Arrivato al suo ombrellone, vide che zia Arianna, come al solito, aveva disposto le albicocche a pezzi in una ciotolina di plastica appoggiata sul lettino, con un tovagliolo accanto. Lei da lontano sembrava una signora alla moda e sorridente, con i corti capelli neri, il costume a fantasia floreale ed il cappello di paglia sormontato da un fiocco rosa, ma quando Edoardo la guardava negli occhi vedeva le borse nere sulla palpebra inferiore e qualcosa di inquieto. Zia Arianna si era portata dietro una bottiglia d’acqua ed il suo solito bicchierone di plastica fuxia.
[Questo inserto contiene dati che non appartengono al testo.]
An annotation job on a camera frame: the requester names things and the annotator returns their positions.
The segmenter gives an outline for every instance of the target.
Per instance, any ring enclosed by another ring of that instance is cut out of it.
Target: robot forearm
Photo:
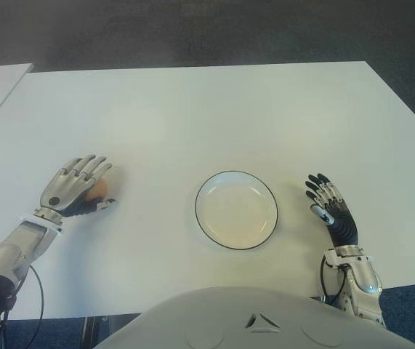
[[[0,243],[0,330],[1,314],[11,310],[18,284],[26,277],[30,264],[41,256],[54,240],[57,231],[51,222],[37,217],[23,221]]]
[[[338,246],[325,253],[327,263],[333,268],[344,268],[345,286],[337,307],[385,327],[379,297],[382,285],[372,268],[371,257],[365,256],[357,245]]]

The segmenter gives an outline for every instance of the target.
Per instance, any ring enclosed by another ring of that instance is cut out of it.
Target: plate rim
[[[276,219],[275,219],[275,224],[274,224],[274,226],[273,226],[273,229],[272,229],[272,231],[270,232],[270,234],[269,234],[269,236],[264,240],[264,241],[262,241],[261,243],[259,243],[259,244],[257,244],[257,245],[254,245],[254,246],[251,246],[251,247],[246,247],[246,248],[244,248],[244,249],[238,249],[238,248],[235,248],[235,247],[229,247],[229,246],[225,246],[224,244],[221,244],[220,242],[218,242],[218,241],[215,241],[208,233],[206,233],[206,231],[204,230],[204,228],[202,228],[202,224],[201,224],[201,222],[199,221],[199,216],[198,216],[198,210],[197,210],[197,203],[198,203],[198,197],[199,197],[199,193],[201,192],[201,189],[205,186],[205,184],[208,182],[208,181],[210,181],[212,178],[214,178],[214,177],[216,177],[216,176],[218,176],[218,175],[220,175],[220,174],[222,174],[222,173],[227,173],[227,172],[239,172],[239,173],[244,173],[245,175],[249,175],[249,176],[251,176],[251,177],[253,177],[253,178],[255,178],[256,180],[258,180],[259,182],[261,182],[266,188],[267,188],[267,190],[269,191],[269,193],[270,193],[270,195],[272,196],[272,199],[273,199],[273,202],[274,202],[274,204],[275,204],[275,212],[276,212]],[[196,215],[196,220],[198,221],[198,225],[199,225],[199,227],[201,228],[201,230],[203,231],[203,233],[208,237],[208,238],[210,238],[214,243],[216,243],[216,244],[218,244],[218,245],[220,245],[220,246],[223,246],[223,247],[225,247],[225,248],[227,248],[227,249],[234,249],[234,250],[236,250],[236,251],[245,251],[245,250],[247,250],[247,249],[255,249],[256,247],[258,247],[258,246],[260,246],[260,245],[262,245],[263,243],[265,243],[272,235],[273,235],[273,233],[275,232],[275,229],[276,229],[276,227],[277,227],[277,224],[278,224],[278,205],[277,205],[277,201],[276,201],[276,199],[275,199],[275,196],[273,195],[273,192],[271,191],[271,189],[268,187],[268,185],[266,185],[265,183],[264,183],[264,181],[263,180],[261,180],[260,178],[258,178],[258,177],[256,177],[256,176],[254,176],[254,175],[252,175],[252,174],[250,174],[250,173],[248,173],[248,172],[245,172],[245,171],[239,171],[239,170],[237,170],[237,169],[231,169],[231,170],[227,170],[227,171],[221,171],[221,172],[218,172],[218,173],[216,173],[216,174],[213,174],[212,176],[210,176],[209,178],[207,178],[203,183],[202,183],[202,185],[199,187],[199,189],[198,189],[198,192],[197,192],[197,194],[196,194],[196,199],[194,200],[194,214]]]

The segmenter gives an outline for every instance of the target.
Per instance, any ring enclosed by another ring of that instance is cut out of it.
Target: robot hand
[[[312,182],[306,186],[314,191],[306,191],[315,204],[310,209],[327,225],[335,247],[358,244],[358,229],[337,187],[323,174],[309,175]]]
[[[41,208],[36,211],[35,215],[59,222],[61,217],[86,214],[107,208],[115,201],[114,199],[104,201],[102,194],[101,196],[90,195],[92,194],[90,191],[95,186],[102,186],[105,191],[105,183],[99,181],[112,167],[109,163],[100,166],[105,160],[104,156],[96,158],[96,155],[88,155],[82,159],[75,158],[63,165],[44,189],[40,201]]]

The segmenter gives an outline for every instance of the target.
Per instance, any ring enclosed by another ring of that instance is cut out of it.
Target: robot finger
[[[318,187],[323,191],[322,196],[326,198],[330,203],[332,203],[333,194],[327,188],[325,182],[321,178],[317,178],[316,176],[312,176],[311,174],[309,174],[309,179],[312,180],[316,185],[318,185]]]
[[[96,170],[96,168],[106,159],[107,158],[105,156],[99,156],[97,159],[90,161],[81,171],[81,173],[86,176],[85,180],[88,180],[92,176],[93,171]]]
[[[59,170],[59,175],[66,175],[67,173],[69,173],[69,171],[71,171],[71,169],[78,163],[80,162],[81,158],[74,158],[72,160],[70,160],[69,162],[67,162],[66,164],[64,164],[62,166],[62,168]]]
[[[92,173],[91,178],[94,179],[96,182],[100,180],[100,178],[107,172],[108,169],[112,167],[112,164],[105,164],[104,166],[100,167],[97,171]]]
[[[85,156],[84,158],[82,158],[82,160],[80,160],[80,162],[78,162],[73,168],[72,171],[74,170],[75,176],[79,176],[81,170],[88,164],[88,162],[90,162],[93,158],[95,158],[96,155],[94,154],[90,154],[88,156]]]
[[[306,186],[315,191],[324,201],[327,201],[327,204],[331,204],[331,197],[324,189],[319,188],[317,185],[309,181],[306,181]]]
[[[339,203],[342,203],[344,201],[343,196],[335,186],[327,177],[325,177],[323,174],[319,173],[317,174],[317,177],[325,184],[325,186],[328,188],[330,195],[335,198],[335,200]]]
[[[311,198],[317,205],[320,205],[322,207],[326,207],[326,202],[323,200],[321,196],[315,195],[312,191],[306,190],[306,195]]]

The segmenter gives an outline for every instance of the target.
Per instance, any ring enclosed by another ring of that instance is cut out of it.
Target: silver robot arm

Edoardo sapeva che c’erano dentro delle goccine magiche. A dieci anni era grande abbastanza da sapere che non si trattava di una pozione magica, come gli avevano fatto credere a tre anni, bensì di medicinali, probabilmente molto più pesanti delle pilloline che gli dava mamma quando aveva la febbre, ma non gli importava. Se servivano a fare stare meglio sua zia, preferiva fare finta di avere ancora tre anni e che lei sarebbe guarita per magia.


Alcuni giorni zia Arianna stava male, davvero male. Si chiudeva in cucina e nessuno poteva raggiungerla: né lo zio, né sua madre, che pure era sua sorella. Soltanto Edoardo, dopo aver bussato timidamente alla porta ed avere chiesto: “Zia, ci sei?” riusciva ad entrare nel suo rifugio. Il più delle volte trovava la cucina in uno stato pietoso: ingredienti per il pranzo sparpagliati sul tavolo, cumuli di piatti ancora sporchi in attesa di essere infilati nella lavastoviglie, persino la bilancia con la quantità di riso già pesata sul piattino ed il fondo di olio e soffritto del risotto che prendeva aria nella padella senza che nessuno si fosse preoccupato di accendere la fiamma.

Sei triste, zia?” le chiedeva sempre Edoardo.

Sono stanca, è tutto così faticoso” rispondeva lei guardando per terra e poi sollevando verso di lui due occhi chiari e umidi.

Edoardo non capiva. Lo zio lavorava, mamma e papà pure. Lei si occupava della casa: non avrebbe dovuto piacerle? Perché, se era stufa di cucinare e pulire e fare l’orto, non riprendeva a lavorare anche lei?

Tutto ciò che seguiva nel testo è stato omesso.